Improvement on the visual analog scale during activity was greater in the SCS group than the other two groups. Although no significant difference between the three techniques in other areas, the SCS technique may reduce pain with movement more than the MPR and INIT techniques.

Key Finding #3

More trigger points were deactivated in the groups receiving SCS and INIT techniques than in the group receiving the MPR technique, which may lead to less pain later on.

 

Please provide your summary of the paper

This study compares the effects of three different manual therapy techniques combined with a home exercise program on chronic pain levels. It found similar beneficial results in all three treatment groups. However, reduction in pain during activity was greatest in the group receiving SCS.

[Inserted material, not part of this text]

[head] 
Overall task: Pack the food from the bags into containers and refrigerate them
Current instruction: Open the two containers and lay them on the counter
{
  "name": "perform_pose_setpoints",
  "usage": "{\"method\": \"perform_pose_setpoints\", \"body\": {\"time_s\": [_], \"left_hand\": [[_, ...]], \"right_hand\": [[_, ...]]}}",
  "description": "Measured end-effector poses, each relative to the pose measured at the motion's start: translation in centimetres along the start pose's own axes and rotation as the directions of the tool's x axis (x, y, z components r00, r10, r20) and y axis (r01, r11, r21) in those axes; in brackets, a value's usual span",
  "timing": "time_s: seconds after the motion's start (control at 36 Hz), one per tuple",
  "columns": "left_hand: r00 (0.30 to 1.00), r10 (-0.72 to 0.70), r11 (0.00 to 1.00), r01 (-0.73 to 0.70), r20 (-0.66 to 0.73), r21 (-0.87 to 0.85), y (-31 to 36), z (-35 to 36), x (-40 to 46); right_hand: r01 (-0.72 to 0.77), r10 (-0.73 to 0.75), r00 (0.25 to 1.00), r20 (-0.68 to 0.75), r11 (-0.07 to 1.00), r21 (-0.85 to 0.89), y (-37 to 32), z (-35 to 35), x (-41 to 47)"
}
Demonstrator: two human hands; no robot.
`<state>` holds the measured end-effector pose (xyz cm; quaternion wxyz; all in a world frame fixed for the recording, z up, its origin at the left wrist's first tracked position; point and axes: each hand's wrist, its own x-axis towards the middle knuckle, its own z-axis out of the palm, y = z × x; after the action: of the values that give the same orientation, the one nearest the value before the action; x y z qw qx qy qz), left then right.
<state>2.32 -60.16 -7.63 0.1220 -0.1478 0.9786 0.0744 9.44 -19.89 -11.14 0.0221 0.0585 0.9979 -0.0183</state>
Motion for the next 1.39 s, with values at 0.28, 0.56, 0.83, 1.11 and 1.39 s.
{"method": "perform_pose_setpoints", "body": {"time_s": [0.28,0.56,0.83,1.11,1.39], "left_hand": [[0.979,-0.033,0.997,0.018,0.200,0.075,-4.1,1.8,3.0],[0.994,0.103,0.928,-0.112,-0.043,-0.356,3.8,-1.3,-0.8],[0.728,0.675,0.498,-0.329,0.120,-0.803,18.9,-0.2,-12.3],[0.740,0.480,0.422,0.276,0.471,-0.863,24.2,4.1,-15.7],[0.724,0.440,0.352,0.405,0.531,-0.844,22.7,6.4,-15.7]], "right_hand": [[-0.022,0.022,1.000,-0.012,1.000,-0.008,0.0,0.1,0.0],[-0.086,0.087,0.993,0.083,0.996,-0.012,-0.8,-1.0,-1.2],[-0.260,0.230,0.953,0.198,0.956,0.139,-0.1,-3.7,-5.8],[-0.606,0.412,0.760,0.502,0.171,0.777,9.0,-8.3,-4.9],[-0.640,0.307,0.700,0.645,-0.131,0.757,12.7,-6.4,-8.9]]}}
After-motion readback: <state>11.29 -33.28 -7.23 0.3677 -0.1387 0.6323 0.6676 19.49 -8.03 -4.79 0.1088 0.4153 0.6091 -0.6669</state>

Please provide your clinical interpretation of this paper.  Include how this study may impact clinical practice and how the results can be implemented.

While many other studies compare manual therapy as a whole to other treatments, this study stands out as it aims to determine the most effective manual therapy technique on pain reduction. This information is important for clinicians to know, as these techniques are powerful tools when used appropriately. If a patient is experiencing frequent pain with activity, the clinician may consider using the SCS technique. This study contains limitations. It did not include a group that participated in a home exercise program without any manual therapy treatment, which would have been useful to see as a comparison to the three manual therapy technique groups. The relatively small sample size of 46 participants is a limitation in broadly applying the results of this study. Additionally, it would be beneficial to see a gender comparison in the future, as this study used only female participants.